▸ **GIVEN MATERIAL**
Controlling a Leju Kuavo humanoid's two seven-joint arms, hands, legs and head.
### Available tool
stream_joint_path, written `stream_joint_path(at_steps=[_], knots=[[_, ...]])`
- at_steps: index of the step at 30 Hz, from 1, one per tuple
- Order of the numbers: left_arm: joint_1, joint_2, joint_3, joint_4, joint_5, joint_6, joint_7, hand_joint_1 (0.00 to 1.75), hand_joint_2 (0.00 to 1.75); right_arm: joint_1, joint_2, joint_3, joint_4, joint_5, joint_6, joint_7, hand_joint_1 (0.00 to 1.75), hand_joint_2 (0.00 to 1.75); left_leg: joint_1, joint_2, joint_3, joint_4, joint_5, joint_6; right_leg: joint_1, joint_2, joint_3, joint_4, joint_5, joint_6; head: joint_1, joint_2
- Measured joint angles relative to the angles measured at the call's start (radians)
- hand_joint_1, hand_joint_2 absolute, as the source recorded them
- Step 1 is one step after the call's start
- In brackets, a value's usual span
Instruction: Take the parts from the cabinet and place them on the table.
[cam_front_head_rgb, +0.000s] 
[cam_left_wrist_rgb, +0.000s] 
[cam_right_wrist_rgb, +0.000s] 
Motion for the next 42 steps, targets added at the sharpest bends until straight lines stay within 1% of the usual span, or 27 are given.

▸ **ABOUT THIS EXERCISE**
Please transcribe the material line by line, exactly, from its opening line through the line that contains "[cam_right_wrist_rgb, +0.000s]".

▸ **RESPONSE**
Controlling a Leju Kuavo humanoid's two seven-joint arms, hands, legs and head.
### Available tool
stream_joint_path, written `stream_joint_path(at_steps=[_], knots=[[_, ...]])`
- at_steps: index of the step at 30 Hz, from 1, one per tuple
- Order of the numbers: left_arm: joint_1, joint_2, joint_3, joint_4, joint_5, joint_6, joint_7, hand_joint_1 (0.00 to 1.75), hand_joint_2 (0.00 to 1.75); right_arm: joint_1, joint_2, joint_3, joint_4, joint_5, joint_6, joint_7, hand_joint_1 (0.00 to 1.75), hand_joint_2 (0.00 to 1.75); left_leg: joint_1, joint_2, joint_3, joint_4, joint_5, joint_6; right_leg: joint_1, joint_2, joint_3, joint_4, joint_5, joint_6; head: joint_1, joint_2
- Measured joint angles relative to the angles measured at the call's start (radians)
- hand_joint_1, hand_joint_2 absolute, as the source recorded them
- Step 1 is one step after the call's start
- In brackets, a value's usual span
Instruction: Take the parts from the cabinet and place them on the table.
[cam_front_head_rgb, +0.000s] 
[cam_left_wrist_rgb, +0.000s] 
[cam_right_wrist_rgb, +0.000s] 

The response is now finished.